▶ WORK ITEM
What comes back must be the data itself, retyped exactly.

▶ DATA SHOWN
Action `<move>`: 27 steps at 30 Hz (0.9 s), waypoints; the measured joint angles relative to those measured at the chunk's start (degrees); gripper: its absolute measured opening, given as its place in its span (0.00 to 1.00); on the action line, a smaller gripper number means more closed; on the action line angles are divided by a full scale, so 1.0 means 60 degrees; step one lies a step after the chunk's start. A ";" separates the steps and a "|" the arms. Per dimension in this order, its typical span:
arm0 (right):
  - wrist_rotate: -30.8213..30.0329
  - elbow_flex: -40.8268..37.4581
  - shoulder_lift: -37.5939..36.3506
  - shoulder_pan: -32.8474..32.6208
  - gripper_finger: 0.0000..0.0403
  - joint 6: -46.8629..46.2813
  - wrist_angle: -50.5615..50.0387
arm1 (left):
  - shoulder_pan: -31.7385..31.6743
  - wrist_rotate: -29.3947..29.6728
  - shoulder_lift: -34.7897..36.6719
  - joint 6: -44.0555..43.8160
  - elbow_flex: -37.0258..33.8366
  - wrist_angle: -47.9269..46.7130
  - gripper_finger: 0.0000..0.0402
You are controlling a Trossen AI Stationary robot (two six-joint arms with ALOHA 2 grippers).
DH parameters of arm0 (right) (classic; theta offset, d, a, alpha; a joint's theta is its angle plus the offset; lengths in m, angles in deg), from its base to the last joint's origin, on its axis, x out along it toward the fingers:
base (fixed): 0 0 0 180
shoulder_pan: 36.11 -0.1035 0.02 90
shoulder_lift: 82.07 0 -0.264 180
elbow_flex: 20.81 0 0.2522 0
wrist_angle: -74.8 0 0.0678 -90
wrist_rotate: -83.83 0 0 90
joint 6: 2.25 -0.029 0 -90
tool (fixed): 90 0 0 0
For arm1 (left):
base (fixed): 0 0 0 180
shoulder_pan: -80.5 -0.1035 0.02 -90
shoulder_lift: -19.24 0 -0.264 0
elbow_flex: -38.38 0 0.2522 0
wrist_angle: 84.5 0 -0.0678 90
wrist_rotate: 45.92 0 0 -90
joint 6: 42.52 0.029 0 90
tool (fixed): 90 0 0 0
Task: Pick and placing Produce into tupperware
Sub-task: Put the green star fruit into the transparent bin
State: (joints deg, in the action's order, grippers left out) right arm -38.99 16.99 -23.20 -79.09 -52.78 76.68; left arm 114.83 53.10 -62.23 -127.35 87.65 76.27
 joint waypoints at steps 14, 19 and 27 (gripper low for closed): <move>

▶ OUTPUT OF THE TASK
Action `<move>`: 27 steps at 30 Hz (0.9 s), waypoints; the measured joint angles relative to those measured at the chunk's start (degrees); gripper: its absolute measured opening, given as its place in its span (0.00 to 1.00); on the action line, a smaller gripper number means more closed; on the action line angles are divided by a full scale, so 1.0 means 60 degrees; step one lies a step after the chunk's start. A ";" separates the steps and a "|" the arms. Per dimension in this order, its typical span:
arm0 (right):
  - wrist_rotate: -30.8213..30.0329
  - elbow_flex: -40.8268..37.4581
  - shoulder_lift: -37.5939..36.3506
  - shoulder_pan: -32.8474..32.6208
  - gripper_finger: 0.0000..0.0403
  - joint 6: -46.8629..46.2813
  - wrist_angle: -50.5615..50.0387
arm1 (left):
  - shoulder_pan: -31.7385..31.6743
  - wrist_rotate: -29.3947..29.6728
  - shoulder_lift: -34.7897..36.6719
  - joint 6: -44.0555..43.8160
  - elbow_flex: -37.0258..33.8366
  - wrist_angle: -47.9269..46.7130
  - gripper_finger: 0.0000..0.0402
You are controlling a Trossen AI Stationary robot (two six-joint arms with ALOHA 2 grippers).
DH parameters of arm0 (right) (classic; theta offset, d, a, alpha; a joint's theta is its angle plus the offset; lengths in m, angles in deg), from its base to the last joint's origin, on its axis, x out along it toward the fingers:
base (fixed): 0 0 0 180
shoulder_pan: 36.11 -0.1035 0.02 90
shoulder_lift: 82.07 0 -0.264 180
elbow_flex: 20.81 0 0.2522 0
wrist_angle: -74.8 0 0.0678 -90
wrist_rotate: -83.83 0 0 90
joint 6: 2.25 -0.029 0 -90
tool (fixed): 90 0 0 0
For arm1 (left):
base (fixed): 0 0 0 180
shoulder_pan: -80.5 -0.1035 0.02 -90
shoulder_lift: -19.24 0 -0.264 0
elbow_flex: -38.38 0 0.2522 0
wrist_angle: 84.5 0 -0.0678 90
wrist_rotate: 45.92 0 0 -90
joint 6: 42.52 0.029 0 90
tool (fixed): 90 0 0 0
Task: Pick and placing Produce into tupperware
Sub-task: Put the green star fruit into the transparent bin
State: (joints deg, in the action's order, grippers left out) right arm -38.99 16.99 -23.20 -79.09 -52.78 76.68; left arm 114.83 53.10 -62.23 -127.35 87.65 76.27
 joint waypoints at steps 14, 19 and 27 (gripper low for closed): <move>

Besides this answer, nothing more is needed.